§ EXERCISE INSTRUCTIONS: Range to reproduce from the entries below: the line with "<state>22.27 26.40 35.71", the line with "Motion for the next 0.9", and every line in between. Give them exactly and give nothing else.

+++ DATA EXCERPTS

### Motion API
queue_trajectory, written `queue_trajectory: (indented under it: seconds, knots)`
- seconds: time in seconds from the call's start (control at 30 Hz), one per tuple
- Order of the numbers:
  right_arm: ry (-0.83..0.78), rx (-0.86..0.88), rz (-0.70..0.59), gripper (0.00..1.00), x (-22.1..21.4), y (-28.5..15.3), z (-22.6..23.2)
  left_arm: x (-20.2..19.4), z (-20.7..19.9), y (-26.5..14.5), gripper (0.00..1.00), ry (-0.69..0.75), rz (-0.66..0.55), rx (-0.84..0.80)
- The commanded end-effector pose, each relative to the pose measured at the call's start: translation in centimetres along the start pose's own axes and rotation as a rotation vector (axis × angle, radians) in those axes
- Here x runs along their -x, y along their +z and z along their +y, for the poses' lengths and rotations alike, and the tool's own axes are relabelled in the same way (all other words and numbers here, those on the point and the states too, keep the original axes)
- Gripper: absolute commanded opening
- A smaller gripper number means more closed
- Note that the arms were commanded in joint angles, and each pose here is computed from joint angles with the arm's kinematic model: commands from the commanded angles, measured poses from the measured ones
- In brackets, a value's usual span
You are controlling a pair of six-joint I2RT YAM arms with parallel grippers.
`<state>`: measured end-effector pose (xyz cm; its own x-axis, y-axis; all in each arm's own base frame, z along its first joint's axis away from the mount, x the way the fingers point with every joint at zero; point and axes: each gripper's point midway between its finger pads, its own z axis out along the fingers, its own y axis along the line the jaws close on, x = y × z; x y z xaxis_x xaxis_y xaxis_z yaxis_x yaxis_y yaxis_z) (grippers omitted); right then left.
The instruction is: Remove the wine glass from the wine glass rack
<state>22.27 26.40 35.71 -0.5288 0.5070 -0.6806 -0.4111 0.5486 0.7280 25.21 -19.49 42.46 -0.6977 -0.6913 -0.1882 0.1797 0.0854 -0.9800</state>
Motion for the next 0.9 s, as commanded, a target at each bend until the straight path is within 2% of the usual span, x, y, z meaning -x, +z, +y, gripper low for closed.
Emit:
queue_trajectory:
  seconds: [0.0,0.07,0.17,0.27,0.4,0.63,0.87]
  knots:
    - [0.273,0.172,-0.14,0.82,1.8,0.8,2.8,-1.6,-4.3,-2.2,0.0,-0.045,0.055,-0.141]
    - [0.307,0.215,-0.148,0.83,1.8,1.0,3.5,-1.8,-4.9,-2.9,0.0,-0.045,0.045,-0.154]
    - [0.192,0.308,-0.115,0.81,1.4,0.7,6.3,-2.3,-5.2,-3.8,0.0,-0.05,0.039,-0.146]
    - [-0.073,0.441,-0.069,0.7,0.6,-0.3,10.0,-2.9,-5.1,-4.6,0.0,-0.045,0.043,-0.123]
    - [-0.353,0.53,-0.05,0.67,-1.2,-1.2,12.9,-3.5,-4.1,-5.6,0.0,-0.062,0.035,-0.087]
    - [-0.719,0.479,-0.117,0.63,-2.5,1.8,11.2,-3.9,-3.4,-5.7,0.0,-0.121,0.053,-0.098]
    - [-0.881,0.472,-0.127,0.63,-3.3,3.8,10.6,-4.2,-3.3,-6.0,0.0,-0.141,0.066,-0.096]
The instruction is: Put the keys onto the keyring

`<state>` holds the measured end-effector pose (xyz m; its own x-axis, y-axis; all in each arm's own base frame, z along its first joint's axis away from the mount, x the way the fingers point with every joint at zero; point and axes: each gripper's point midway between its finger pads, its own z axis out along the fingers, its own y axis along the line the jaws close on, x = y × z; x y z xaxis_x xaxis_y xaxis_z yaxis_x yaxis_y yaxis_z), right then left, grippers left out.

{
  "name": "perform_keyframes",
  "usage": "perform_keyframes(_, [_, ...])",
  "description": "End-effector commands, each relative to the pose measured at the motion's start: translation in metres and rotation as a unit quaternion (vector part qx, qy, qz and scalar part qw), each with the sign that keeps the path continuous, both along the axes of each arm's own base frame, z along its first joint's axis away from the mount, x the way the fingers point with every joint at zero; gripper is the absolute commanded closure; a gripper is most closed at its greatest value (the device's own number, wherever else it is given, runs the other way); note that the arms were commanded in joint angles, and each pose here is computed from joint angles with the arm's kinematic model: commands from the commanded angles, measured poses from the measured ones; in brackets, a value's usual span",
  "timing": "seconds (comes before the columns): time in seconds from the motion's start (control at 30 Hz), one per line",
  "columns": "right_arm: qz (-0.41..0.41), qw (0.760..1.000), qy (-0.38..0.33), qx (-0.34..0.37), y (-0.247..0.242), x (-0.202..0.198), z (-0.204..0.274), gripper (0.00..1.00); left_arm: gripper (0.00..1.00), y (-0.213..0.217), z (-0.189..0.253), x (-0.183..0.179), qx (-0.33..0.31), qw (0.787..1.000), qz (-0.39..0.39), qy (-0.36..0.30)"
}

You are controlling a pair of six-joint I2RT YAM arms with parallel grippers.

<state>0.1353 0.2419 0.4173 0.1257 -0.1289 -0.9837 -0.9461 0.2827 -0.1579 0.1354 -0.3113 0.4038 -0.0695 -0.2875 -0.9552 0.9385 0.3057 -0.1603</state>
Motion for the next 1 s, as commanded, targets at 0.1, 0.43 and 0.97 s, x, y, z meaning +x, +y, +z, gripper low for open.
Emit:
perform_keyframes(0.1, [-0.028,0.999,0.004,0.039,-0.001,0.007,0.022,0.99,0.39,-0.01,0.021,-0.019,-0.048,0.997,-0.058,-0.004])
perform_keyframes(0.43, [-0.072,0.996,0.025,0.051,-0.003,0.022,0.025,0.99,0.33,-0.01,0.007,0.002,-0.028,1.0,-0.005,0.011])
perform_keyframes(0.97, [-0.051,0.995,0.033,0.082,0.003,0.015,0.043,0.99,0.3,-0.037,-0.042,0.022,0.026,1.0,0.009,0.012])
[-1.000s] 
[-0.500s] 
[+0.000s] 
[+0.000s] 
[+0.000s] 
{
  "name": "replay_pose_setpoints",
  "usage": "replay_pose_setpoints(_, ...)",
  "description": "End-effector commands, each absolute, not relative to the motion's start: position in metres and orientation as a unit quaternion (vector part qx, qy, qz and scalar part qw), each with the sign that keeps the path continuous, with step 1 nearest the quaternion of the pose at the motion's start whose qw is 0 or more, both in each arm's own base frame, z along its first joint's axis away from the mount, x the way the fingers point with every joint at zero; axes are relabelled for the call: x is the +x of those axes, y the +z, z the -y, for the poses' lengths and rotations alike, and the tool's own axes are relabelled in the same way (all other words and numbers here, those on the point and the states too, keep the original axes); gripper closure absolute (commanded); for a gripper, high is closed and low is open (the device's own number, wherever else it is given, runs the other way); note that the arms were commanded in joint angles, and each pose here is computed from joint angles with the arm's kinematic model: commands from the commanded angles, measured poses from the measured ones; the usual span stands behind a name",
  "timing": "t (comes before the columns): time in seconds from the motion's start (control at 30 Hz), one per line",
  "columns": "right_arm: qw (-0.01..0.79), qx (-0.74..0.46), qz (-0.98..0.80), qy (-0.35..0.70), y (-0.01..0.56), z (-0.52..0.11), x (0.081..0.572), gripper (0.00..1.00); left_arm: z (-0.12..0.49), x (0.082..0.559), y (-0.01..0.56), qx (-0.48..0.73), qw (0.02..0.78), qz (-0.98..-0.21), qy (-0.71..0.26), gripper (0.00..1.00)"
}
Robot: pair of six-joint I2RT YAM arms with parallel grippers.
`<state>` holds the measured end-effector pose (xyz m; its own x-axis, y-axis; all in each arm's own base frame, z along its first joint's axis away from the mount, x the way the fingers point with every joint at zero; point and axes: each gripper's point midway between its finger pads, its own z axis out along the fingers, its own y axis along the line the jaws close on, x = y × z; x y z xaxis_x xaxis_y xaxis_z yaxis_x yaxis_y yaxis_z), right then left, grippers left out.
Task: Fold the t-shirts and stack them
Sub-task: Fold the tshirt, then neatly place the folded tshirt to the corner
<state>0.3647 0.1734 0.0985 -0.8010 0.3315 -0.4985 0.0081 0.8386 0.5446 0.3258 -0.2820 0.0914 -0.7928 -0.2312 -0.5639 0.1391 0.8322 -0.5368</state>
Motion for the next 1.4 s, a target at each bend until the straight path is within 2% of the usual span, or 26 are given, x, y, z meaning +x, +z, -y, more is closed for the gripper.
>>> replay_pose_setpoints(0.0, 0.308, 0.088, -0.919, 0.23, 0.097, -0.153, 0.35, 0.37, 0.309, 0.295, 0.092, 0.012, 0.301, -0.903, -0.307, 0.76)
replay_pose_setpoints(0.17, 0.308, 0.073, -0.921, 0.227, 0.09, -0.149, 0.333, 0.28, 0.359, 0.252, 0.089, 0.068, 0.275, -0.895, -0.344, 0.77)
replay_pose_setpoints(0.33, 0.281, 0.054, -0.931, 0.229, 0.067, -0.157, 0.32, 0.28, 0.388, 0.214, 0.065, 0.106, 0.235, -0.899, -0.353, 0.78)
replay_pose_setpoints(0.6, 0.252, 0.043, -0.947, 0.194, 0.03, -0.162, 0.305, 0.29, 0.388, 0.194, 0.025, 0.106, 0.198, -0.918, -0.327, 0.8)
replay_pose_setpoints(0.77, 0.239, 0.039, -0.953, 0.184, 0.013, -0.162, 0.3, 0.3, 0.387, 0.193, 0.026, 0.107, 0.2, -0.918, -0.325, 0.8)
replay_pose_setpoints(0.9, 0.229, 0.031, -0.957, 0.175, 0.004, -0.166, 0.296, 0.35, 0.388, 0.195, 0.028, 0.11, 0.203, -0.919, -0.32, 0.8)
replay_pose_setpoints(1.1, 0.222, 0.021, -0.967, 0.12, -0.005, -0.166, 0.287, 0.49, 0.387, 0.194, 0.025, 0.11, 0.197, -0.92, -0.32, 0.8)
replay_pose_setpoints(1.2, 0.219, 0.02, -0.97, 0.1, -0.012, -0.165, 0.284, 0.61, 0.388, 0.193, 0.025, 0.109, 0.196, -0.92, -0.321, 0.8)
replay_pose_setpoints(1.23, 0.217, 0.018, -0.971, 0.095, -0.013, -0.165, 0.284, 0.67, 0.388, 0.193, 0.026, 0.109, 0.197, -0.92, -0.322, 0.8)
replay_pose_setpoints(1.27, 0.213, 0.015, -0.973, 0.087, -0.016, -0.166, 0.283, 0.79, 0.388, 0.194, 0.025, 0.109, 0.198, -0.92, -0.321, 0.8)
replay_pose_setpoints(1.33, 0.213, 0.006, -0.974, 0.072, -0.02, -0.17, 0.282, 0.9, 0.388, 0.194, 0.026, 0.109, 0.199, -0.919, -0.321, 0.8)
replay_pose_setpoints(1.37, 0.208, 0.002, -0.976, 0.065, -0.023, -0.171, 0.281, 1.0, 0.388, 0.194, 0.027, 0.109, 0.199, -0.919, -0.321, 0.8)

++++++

§ SOLUTION TO THIS TASK:
<state>22.27 26.40 35.71 -0.5288 0.5070 -0.6806 -0.4111 0.5486 0.7280 25.21 -19.49 42.46 -0.6977 -0.6913 -0.1882 0.1797 0.0854 -0.9800</state>
Motion for the next 0.9 s, as commanded, a target at each bend until the straight path is within 2% of the usual span, x, y, z meaning -x, +z, +y, gripper low for closed.

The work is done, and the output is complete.